Hi,
I have a problem with ZFS filesystem on array. ZFS was created
by Solaris 10 U2. Some glitches with array made it panic
Solaris on boot. I''ve installed snv63 (as snv60 contains some
important fixes), systems boots but kernel panic when
I try to import pool. This is with zfs_recover=1.
Configuration is as follows (on snv63):
# zpool import
pool: macierz
id: 15960555323673164597
state: ONLINE
status: The pool is formatted using an older on-disk version.

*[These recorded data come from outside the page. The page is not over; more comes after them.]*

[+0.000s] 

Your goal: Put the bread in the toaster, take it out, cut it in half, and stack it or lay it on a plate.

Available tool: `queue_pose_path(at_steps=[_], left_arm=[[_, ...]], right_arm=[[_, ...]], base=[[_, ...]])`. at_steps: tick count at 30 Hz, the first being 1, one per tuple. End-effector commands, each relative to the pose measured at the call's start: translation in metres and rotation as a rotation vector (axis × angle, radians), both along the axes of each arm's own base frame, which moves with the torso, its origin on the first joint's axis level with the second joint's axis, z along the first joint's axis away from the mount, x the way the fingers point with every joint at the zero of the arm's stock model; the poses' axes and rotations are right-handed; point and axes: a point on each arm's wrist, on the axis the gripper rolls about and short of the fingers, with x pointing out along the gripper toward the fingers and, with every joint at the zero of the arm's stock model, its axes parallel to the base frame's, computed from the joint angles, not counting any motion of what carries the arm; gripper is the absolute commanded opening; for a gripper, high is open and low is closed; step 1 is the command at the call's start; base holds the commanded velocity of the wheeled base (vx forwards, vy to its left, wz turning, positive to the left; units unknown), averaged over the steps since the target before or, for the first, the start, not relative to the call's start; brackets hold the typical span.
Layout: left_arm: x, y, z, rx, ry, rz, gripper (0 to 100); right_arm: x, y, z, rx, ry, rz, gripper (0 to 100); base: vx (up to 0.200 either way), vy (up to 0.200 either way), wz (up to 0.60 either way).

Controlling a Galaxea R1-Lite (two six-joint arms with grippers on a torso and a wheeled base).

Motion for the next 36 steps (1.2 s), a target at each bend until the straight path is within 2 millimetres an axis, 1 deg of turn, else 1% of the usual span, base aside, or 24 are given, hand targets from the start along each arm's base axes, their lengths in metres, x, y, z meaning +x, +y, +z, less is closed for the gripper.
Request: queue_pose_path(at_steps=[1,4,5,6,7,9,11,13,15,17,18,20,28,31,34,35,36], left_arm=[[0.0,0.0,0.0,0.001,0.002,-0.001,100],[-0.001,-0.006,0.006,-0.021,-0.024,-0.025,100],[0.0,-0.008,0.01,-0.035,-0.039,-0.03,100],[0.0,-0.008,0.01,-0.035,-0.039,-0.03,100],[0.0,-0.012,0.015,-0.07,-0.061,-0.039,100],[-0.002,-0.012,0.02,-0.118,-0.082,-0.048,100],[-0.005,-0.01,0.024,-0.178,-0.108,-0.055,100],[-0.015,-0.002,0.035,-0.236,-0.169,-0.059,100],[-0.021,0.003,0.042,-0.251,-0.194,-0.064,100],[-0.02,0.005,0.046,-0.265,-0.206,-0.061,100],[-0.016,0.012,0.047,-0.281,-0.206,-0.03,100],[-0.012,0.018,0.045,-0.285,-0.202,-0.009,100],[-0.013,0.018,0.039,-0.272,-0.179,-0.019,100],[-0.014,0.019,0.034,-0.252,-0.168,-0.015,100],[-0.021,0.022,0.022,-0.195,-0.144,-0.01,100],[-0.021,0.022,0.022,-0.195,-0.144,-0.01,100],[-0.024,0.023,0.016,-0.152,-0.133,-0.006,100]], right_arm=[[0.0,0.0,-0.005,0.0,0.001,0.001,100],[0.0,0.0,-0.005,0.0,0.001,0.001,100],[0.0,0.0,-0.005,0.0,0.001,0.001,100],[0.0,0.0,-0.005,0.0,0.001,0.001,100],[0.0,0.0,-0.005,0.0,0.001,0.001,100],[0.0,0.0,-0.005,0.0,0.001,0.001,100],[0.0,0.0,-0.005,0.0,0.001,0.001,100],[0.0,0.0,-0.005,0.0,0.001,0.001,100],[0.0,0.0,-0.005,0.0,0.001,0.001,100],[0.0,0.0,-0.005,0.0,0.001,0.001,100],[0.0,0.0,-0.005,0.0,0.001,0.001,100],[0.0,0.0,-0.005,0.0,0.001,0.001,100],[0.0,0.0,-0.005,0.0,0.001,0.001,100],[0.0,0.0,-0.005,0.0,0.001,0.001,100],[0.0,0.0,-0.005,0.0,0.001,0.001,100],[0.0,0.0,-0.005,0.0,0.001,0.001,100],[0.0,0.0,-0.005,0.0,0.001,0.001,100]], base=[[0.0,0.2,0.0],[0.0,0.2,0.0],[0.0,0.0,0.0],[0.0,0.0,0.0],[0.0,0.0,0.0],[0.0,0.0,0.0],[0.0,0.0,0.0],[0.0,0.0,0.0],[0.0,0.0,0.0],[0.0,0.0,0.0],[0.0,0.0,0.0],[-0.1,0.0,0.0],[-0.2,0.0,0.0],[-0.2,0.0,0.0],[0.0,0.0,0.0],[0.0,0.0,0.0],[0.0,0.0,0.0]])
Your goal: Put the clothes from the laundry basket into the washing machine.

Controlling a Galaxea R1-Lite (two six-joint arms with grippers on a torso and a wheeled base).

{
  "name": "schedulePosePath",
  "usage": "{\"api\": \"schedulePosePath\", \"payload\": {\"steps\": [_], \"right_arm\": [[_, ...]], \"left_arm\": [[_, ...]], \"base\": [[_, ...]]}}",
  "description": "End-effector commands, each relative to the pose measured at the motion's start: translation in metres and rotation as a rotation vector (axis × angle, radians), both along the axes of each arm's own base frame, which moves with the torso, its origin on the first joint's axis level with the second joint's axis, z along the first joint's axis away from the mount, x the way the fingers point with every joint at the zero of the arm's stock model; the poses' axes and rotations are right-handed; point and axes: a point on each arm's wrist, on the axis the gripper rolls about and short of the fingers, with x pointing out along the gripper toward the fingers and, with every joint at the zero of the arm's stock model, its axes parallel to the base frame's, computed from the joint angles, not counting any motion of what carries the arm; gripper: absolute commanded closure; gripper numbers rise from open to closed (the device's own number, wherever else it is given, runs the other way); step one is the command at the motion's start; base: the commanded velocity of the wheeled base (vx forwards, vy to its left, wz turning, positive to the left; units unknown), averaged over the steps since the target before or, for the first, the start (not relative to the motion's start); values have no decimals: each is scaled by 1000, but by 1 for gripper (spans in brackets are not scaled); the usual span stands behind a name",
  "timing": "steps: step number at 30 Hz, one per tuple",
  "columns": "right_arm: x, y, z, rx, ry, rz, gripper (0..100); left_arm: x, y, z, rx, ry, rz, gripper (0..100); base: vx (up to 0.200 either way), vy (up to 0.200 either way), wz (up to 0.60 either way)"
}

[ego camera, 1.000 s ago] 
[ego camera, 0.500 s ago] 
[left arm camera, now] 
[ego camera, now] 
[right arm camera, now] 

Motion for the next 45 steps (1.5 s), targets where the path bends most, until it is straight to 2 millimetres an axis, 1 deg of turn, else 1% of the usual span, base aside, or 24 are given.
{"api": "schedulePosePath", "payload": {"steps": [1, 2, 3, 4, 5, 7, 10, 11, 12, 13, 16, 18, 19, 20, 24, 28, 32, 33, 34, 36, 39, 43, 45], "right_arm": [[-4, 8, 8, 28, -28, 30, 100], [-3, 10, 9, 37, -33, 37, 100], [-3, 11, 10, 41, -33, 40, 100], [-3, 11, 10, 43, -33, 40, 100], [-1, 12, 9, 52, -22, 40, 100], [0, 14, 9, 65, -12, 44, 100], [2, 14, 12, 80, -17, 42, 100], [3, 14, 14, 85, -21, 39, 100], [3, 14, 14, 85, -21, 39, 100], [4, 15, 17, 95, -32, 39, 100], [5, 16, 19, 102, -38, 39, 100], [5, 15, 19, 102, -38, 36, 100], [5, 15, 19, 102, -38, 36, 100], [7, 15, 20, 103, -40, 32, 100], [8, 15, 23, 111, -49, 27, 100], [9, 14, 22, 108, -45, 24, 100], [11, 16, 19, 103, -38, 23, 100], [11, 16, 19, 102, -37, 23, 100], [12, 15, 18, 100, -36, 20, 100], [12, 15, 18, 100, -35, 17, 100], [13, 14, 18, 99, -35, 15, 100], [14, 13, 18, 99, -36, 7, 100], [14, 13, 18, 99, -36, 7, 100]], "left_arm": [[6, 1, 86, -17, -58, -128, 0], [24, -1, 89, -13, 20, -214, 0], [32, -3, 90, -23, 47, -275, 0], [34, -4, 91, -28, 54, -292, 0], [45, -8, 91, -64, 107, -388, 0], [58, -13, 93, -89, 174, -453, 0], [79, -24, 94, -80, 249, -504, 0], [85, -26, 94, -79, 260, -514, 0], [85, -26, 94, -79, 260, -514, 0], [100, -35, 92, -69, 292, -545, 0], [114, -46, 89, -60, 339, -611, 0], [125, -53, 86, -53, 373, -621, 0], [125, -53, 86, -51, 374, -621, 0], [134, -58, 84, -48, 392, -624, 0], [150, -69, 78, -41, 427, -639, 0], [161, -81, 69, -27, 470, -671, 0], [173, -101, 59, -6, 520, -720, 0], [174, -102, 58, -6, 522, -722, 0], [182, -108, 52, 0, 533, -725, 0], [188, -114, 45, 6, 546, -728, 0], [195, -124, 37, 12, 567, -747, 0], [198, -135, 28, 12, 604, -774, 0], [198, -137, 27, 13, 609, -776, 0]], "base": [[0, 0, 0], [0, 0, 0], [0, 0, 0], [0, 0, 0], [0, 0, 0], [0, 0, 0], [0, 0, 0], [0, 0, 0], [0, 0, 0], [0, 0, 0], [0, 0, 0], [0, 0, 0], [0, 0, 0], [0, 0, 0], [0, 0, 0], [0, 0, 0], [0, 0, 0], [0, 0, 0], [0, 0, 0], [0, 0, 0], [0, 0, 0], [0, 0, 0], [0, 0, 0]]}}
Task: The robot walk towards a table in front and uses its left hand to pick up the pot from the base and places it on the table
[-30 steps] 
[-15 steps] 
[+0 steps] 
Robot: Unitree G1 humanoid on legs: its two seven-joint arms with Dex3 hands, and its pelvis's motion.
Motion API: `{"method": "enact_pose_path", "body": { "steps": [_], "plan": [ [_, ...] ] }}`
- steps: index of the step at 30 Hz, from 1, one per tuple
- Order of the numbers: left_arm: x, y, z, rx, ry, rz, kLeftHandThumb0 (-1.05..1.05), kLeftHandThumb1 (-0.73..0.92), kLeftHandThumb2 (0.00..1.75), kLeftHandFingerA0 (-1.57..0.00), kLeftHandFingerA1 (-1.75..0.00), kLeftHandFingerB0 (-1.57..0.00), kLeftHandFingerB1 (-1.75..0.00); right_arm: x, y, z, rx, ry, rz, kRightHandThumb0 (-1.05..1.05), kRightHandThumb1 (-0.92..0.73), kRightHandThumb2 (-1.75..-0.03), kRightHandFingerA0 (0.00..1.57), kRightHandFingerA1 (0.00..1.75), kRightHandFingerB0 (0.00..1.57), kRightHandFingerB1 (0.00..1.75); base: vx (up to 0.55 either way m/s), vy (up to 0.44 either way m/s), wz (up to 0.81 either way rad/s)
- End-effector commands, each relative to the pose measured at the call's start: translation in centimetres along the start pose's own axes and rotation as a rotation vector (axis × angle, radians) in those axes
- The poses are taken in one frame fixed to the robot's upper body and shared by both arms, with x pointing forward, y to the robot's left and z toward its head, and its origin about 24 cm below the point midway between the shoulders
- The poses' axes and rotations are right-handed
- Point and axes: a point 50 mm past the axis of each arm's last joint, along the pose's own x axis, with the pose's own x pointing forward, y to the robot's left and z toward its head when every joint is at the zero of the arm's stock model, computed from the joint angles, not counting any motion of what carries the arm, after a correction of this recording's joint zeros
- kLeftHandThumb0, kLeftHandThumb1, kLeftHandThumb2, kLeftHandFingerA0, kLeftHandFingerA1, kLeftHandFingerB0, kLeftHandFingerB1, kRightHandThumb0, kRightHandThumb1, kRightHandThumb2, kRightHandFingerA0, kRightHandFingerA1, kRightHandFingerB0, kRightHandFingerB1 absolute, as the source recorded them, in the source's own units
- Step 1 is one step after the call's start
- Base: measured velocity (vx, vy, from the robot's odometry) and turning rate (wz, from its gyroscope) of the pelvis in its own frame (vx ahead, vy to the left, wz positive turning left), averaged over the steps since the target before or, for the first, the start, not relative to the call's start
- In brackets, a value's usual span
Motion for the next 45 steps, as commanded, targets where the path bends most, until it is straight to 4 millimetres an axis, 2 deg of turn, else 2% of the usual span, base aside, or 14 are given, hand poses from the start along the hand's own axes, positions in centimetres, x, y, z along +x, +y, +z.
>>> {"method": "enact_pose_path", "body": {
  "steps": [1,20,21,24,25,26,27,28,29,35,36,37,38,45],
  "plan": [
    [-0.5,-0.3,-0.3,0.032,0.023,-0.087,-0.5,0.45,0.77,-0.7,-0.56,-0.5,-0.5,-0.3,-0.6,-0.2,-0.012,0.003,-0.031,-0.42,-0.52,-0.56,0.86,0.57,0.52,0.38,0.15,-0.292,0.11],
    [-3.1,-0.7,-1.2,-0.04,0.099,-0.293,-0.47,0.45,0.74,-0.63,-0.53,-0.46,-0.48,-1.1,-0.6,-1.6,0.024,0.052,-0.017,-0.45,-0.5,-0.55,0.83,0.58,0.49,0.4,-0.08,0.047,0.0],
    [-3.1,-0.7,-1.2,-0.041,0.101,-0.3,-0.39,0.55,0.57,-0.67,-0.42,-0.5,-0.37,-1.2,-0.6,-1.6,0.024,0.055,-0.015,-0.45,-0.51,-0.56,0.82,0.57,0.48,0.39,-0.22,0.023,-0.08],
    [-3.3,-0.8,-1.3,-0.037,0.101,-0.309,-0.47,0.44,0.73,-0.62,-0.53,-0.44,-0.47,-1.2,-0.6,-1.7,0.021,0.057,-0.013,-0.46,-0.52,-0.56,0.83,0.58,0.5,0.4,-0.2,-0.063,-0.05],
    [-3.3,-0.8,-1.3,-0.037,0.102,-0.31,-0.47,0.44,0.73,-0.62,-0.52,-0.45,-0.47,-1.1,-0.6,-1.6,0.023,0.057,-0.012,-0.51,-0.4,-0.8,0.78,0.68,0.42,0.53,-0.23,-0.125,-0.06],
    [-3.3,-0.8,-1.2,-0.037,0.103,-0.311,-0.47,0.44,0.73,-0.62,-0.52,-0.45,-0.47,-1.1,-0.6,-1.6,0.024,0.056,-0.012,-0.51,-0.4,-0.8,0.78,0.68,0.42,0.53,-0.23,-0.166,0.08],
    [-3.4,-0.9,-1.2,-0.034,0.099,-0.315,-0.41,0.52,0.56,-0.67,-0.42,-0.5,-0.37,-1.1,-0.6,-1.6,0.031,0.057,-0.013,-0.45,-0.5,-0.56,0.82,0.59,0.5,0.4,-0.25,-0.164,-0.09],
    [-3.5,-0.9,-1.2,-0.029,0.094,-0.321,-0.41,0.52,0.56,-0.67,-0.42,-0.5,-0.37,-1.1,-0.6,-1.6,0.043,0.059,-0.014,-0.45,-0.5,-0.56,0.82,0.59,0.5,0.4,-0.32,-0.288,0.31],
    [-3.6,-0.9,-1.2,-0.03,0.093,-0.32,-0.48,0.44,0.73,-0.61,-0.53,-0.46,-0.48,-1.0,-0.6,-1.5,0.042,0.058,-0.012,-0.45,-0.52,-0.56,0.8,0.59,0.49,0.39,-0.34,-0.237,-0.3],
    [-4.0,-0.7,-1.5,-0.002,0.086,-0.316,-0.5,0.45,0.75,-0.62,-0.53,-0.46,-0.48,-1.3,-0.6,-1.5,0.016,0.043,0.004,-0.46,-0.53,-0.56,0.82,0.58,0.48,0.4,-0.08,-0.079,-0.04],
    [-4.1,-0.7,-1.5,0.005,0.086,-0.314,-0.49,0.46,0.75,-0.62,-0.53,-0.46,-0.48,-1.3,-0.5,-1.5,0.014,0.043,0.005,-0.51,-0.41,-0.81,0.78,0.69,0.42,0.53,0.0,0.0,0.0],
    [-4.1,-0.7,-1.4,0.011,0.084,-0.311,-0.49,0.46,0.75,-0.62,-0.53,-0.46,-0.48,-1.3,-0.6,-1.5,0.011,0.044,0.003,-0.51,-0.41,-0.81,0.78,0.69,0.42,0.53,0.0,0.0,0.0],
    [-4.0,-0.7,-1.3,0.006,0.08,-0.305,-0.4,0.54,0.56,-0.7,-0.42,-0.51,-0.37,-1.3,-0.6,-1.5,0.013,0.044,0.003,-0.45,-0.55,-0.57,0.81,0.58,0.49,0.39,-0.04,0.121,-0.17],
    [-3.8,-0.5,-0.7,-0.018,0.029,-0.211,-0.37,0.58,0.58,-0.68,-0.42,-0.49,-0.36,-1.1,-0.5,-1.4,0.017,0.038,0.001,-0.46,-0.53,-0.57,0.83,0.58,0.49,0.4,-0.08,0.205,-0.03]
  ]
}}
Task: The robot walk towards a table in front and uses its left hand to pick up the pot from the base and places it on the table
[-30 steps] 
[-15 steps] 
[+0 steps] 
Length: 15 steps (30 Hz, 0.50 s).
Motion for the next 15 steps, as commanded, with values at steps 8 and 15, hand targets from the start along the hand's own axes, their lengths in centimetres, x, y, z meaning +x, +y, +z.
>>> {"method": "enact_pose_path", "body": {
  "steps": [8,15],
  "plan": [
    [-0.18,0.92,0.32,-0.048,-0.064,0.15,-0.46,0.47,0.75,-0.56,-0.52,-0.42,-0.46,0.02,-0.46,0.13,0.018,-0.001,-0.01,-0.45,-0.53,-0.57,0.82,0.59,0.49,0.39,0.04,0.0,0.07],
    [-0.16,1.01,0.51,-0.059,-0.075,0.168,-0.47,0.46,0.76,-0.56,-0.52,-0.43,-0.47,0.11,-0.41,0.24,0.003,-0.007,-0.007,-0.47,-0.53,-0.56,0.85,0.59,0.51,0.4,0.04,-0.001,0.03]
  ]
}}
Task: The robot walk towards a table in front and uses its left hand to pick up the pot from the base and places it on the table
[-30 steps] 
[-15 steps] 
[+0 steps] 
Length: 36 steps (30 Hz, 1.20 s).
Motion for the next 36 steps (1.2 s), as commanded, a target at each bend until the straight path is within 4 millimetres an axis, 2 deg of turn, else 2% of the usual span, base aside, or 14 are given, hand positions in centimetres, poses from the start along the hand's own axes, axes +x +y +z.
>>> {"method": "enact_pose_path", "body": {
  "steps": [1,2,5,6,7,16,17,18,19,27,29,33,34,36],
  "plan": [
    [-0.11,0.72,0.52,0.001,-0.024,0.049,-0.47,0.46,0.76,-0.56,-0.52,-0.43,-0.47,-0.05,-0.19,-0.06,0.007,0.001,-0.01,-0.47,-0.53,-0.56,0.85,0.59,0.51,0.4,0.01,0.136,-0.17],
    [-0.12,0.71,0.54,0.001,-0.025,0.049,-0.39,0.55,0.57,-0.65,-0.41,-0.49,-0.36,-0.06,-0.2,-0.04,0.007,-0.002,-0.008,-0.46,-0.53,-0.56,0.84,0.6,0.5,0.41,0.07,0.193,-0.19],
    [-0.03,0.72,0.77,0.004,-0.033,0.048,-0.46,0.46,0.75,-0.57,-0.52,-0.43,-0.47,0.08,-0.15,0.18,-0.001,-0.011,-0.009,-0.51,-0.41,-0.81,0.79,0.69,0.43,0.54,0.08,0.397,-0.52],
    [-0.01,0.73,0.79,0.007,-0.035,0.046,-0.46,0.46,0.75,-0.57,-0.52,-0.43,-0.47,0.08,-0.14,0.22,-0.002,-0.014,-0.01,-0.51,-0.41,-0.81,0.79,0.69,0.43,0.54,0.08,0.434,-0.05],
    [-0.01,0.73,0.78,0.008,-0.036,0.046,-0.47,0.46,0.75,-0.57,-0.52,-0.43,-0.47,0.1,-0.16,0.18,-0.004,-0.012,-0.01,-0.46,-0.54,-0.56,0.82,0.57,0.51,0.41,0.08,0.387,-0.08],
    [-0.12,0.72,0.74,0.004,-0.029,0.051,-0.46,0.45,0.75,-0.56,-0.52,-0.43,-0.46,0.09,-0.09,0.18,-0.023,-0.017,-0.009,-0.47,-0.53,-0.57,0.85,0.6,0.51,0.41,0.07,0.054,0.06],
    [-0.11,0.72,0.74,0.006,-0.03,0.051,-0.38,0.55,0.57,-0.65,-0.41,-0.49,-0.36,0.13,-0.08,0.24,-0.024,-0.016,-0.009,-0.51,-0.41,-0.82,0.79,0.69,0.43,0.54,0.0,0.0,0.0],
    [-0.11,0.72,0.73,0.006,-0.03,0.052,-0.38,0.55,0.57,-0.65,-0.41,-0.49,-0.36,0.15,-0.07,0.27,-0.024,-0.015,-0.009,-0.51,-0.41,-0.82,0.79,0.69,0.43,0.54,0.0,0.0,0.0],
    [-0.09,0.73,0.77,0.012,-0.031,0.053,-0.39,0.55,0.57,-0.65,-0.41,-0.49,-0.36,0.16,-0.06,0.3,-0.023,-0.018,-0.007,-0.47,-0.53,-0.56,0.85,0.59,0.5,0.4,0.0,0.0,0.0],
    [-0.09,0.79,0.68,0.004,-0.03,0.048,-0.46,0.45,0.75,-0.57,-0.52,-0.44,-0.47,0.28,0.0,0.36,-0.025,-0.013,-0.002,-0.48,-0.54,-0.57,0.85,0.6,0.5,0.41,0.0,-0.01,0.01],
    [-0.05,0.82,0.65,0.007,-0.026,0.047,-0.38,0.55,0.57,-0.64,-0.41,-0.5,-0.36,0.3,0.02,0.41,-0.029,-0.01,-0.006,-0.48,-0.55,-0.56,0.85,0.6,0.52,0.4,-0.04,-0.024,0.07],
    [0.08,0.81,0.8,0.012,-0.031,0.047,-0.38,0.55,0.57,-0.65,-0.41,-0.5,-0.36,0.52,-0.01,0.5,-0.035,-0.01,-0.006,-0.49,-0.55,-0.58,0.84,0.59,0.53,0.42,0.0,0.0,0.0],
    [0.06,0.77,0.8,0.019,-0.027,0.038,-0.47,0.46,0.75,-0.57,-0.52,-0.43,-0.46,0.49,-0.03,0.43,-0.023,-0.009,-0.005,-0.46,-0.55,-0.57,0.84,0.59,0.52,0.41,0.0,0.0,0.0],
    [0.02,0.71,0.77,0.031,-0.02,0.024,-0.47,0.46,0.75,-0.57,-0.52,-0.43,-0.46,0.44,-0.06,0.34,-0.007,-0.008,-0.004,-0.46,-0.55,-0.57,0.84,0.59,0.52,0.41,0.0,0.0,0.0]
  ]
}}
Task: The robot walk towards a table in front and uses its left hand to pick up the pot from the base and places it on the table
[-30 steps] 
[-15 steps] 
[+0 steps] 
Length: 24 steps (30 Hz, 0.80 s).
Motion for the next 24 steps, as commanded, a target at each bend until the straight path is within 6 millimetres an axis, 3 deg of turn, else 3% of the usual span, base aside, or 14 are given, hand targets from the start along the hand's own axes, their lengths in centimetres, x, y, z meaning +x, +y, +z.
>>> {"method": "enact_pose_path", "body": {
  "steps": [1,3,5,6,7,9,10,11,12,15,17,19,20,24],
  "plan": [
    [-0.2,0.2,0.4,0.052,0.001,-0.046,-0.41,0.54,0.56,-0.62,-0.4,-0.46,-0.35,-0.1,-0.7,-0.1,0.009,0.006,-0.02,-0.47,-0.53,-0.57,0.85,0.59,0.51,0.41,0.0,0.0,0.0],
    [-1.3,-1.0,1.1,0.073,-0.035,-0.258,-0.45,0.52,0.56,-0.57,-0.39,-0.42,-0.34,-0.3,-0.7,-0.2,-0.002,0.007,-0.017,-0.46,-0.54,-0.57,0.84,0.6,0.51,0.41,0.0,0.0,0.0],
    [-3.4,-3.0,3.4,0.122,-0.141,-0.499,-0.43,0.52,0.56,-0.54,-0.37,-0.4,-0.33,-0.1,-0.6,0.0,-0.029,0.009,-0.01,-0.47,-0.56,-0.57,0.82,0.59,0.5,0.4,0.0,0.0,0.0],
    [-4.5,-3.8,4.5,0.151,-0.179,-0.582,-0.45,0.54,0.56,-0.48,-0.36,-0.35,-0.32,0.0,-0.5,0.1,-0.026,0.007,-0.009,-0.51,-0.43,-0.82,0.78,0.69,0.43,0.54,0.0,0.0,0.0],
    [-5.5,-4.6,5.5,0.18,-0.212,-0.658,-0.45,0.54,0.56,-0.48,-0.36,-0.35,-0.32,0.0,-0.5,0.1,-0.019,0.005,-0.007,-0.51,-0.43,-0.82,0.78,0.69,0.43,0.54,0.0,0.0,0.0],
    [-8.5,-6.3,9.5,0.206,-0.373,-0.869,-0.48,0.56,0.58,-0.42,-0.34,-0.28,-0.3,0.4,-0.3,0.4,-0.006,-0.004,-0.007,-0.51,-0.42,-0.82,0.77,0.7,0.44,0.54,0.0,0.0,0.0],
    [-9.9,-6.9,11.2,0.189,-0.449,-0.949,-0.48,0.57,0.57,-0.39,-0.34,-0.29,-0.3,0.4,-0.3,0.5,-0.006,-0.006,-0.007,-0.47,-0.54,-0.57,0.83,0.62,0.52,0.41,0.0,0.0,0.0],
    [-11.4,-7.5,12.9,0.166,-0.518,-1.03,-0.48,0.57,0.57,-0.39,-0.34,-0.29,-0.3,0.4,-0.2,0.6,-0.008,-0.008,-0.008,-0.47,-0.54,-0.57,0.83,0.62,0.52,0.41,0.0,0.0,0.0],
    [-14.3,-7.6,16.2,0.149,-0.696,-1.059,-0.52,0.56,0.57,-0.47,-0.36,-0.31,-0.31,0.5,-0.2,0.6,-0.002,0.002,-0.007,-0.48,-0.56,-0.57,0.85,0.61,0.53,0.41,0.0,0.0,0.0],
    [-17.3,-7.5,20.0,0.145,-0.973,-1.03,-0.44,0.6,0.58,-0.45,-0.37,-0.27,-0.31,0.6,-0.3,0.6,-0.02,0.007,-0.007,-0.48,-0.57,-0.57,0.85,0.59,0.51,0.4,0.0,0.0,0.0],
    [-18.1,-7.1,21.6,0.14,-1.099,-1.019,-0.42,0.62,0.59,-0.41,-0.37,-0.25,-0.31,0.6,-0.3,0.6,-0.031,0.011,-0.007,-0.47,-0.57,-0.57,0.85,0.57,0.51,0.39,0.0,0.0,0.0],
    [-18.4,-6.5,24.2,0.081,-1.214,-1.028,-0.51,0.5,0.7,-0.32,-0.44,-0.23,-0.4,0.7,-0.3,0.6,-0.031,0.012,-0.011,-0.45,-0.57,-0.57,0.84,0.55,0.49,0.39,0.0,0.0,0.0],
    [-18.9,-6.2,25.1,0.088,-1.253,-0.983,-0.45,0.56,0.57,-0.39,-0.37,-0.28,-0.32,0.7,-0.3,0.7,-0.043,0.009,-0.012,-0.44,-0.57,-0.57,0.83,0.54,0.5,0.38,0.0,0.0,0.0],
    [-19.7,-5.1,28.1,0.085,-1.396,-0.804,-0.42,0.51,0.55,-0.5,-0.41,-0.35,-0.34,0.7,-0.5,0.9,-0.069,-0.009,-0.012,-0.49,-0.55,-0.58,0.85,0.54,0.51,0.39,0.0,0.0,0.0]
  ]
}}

action: The pool can be imported using its name or numeric identifier, though
some features will not be available without an explicit ''zpool
upgrade''.
config:
macierz ONLINE
c2t0d0 ONLINE
c2t1d0 ONLINE
c2t2d0 ONLINE
c2t3d0 ONLINE
Those are 1,8TB logical volumes exported by array.
And the panic:
Loading modules: [ unix genunix specfs dtrace cpu.AuthenticAMD.15 uppc
pcplusmp scsi_vhci ufs ip hook neti sctp arp usba fctl lofs zfs random
md cpc crypto fcip fcp logindmux ptm ipc ]> ::status
debugging crash dump vmcore.0 (64-bit) from boraks
operating system: 5.11 snv_63 (i86pc)
panic message:
ZFS: bad checksum (read on <unknown> off 0: zio fffffffed258b880 [L0
SPA space map] 1000L/600P DVA[0]=<1:fe78108600:600> DVA[
1]=<2:166f85c200:600> fletcher4 lzjb LE contiguous birth=2484644 fill=1 ck
dump content: kernel pages only> *panic_thread::findstack -v
stack pointer for thread ffffff00101d5c80: ffffff00101d58f0
ffffff00101d59e0 panic+0x9c()
ffffff00101d5a40 zio_done+0x17c(fffffffed258b880)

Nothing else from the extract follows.